龍が如く1
04:秘密を君に
桐生と合流し、傷だらけな二人にアスカは苦笑した。お互いを思い合った故の傷だが、少々痛々しい。
「ーーよし、ラーメンでも食いにいくか!」
「いやいや、その前に怪我の治療が先だっての!そのままで行ったら店主が驚くだろうが!」
怪我のことなど気にもせず、ご飯を食べに行こうと提案する錦山を慌てて止めた。流石に鼻血やら其処ら中に付いた血をそのままにするのはよろしくない。せめて血くらいは拭うなりなんなりするべきだ。
「んなの誰も見てねぇって!おら、行くぞ」
「おわっ!」
肩に手を回されて思い切り体重を掛けられる。桐生に助け船を求めようにも、子を見るような生温い表情をしているから駄目だ。
「街の人に怖がられても知らねぇぞ?」
「バーカ俺らはヤクザだぜ。怖がられてなんぼだろ」
「二人はそうかもしれねぇけど、俺はただの情報屋なんだけどなぁー」
もう、と不満げな声を出しながらも、顔は緩む。
この二人といるのはとても居心地がいい。付き合いはそれほど長くないけれど、何故だかこれからもずっと一緒にいるような気がするのだ。だから、だからこそ二人には言っておきたいと思った。
「……なぁ。俺さ、二人に秘密にしてた事があるんだ」
意を決して、口を開く。改まった物言いに錦山がようやっと肩に回していた腕を離してくれた。数歩前に進んでから二人に向き直る。
本当は少し言うのは怖い。もしかしたら、小学生の時のように気味悪がられるかもしれない。親友を撤回されるかもしれない。考えただけで心がずきりと痛んだ。
「俺……」
決心したつもりだが、やはりうまく言葉が出てこず口ごもる。視線を落とし、ぎゅっと手を握りしめた。深呼吸をひとつして、気持ちを落ち着ける。
「俺、サイコメトリストなんだ」
初めて他人にその事を告げた。
顔は上げられなくて、自分の爪先をじっと見つめたまま二人の反応を待つ。緊張で異常な程に分泌された唾を飲み込んだ。
「……………………」
「……………………」
「……………………?」
長い沈黙にアスカはおずおずと顔を上げた。無反応もそれはそれで怖かった。錦山も桐生も気味悪がるような事はなく、どちらかというと不思議そうな顔をしている。
「……サイコメトリストってのはなんなんだ?」
想定していない反応にアスカは硬直した。桐生って頭良さそうな顔をしているわりには意外と無知だ。知らない人からすれば何それって感じだろう。それより知っている前提で言ってしまったのが恥ずかしくて頭を抱える。

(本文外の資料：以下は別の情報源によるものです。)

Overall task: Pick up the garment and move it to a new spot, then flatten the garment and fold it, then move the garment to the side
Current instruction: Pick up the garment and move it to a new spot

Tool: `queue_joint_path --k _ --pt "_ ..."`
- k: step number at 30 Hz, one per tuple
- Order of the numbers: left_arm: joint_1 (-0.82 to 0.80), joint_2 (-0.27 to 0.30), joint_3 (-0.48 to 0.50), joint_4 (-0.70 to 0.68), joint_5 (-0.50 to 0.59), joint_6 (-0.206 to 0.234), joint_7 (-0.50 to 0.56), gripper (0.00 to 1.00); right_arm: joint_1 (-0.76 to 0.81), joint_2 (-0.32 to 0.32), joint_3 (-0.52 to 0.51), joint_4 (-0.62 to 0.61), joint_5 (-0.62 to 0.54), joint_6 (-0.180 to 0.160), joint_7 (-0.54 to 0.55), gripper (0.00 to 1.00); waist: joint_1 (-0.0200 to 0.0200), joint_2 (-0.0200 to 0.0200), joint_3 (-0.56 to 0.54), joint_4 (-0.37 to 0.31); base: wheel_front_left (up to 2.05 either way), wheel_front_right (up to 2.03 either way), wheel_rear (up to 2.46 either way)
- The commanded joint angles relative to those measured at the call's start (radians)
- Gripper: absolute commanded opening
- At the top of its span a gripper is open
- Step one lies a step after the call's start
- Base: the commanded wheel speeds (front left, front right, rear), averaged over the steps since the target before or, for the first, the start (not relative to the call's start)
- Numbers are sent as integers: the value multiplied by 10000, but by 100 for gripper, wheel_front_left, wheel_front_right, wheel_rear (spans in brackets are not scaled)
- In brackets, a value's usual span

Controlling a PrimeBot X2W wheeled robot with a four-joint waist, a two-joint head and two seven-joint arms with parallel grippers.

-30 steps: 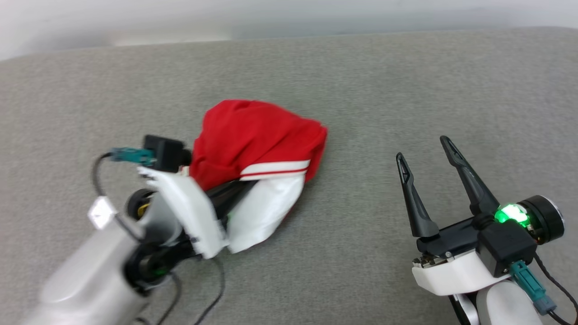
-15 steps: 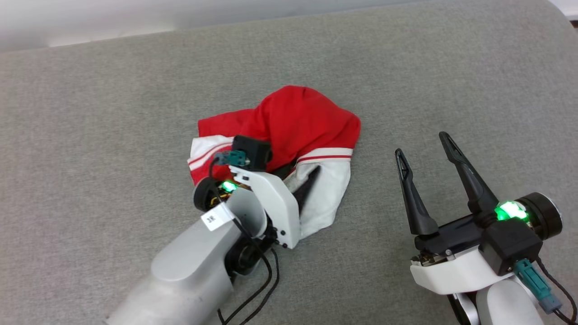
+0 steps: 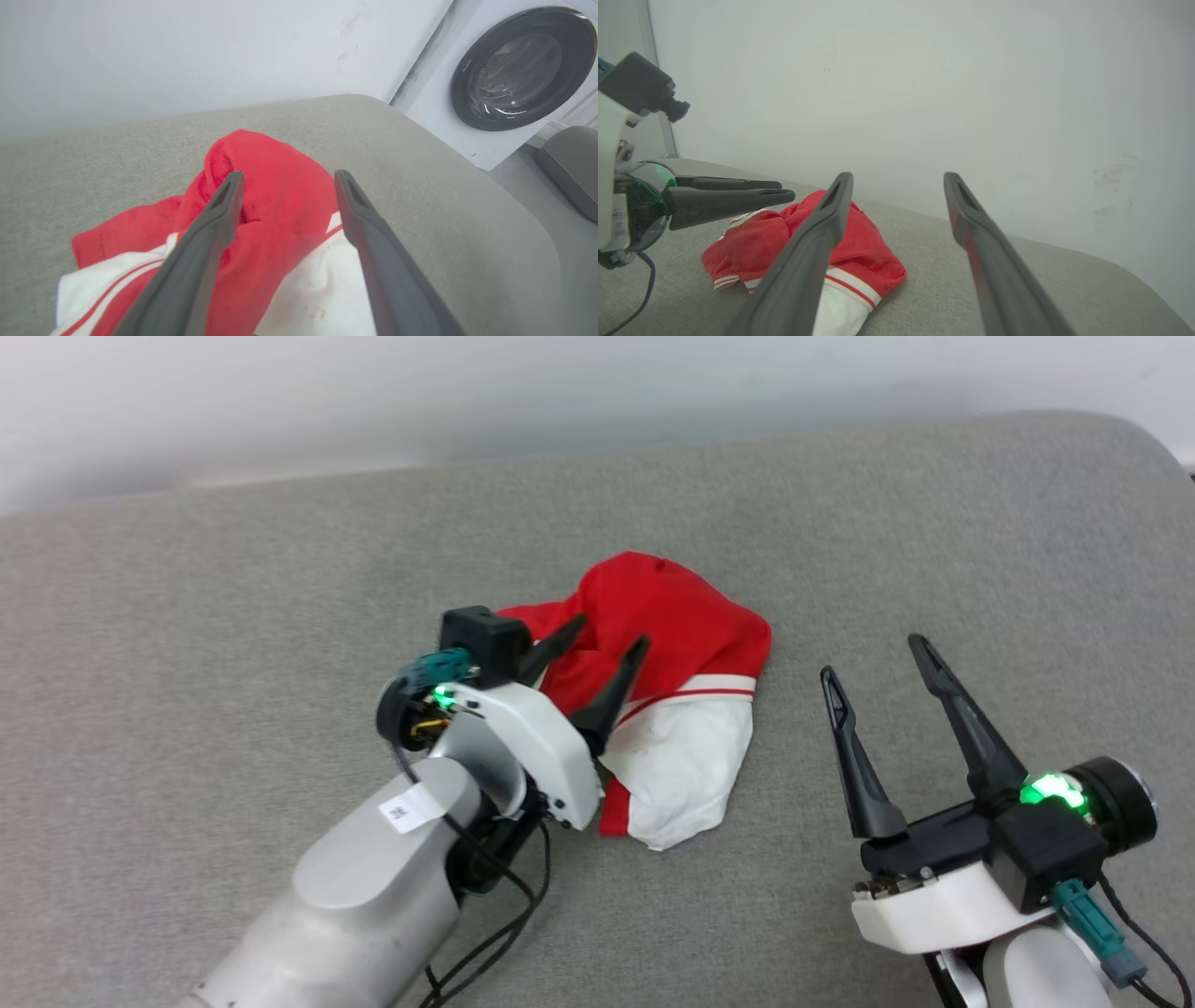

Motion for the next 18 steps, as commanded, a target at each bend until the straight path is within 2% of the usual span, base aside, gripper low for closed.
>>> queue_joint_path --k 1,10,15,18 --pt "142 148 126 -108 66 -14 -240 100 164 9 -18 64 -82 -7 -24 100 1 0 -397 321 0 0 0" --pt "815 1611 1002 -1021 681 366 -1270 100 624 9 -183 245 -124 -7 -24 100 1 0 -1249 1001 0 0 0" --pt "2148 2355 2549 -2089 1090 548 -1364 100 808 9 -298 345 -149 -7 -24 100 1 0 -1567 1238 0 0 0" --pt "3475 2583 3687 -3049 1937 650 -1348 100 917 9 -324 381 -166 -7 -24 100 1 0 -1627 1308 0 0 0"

「あー……人とか物とかに触れると記憶や感情が読み取れるってやつ」
やや間を空けながらも簡単に説明する。桐生は納得したようなしていないような微妙な顔をしていた。
「テレビで聞いたことあるぜ。サイコメトリーってやつだろ?本当なら信じらんねぇけど……さっきのもそれだったんだな」
「あ、あぁ。そうだよ」
「すげぇ力だな。羨ましいぜ」
気味が悪いと言われなかった。錦山は気にした様子もなく、あぁ腹が減った、とお腹を撫でている。あまりにもあっさりとした反応にアスカは呆けた。
「そ……そんだけ……?」
「あ?何だよ」
「もっと気持ち悪いとか……ないの……?」
両手を握りしめて、おずおずと尋ねる。
「何で気持ち悪いってなるんだよ。なぁ桐生」
「あぁ」
弾けるように錦山と桐生を見た。
子供の頃にアスカが悩んでいた事なんて、些細な物だったのかもしれない。そんな風に思えるほど二人の反応は軽かった。逆にそれが嬉しくて、自然と笑みが漏れた。
「へへ、ありがと」
こいつらとどこまでも行けたら、嬉しいな、なんて。そんな儚い夢を胸に抱いた。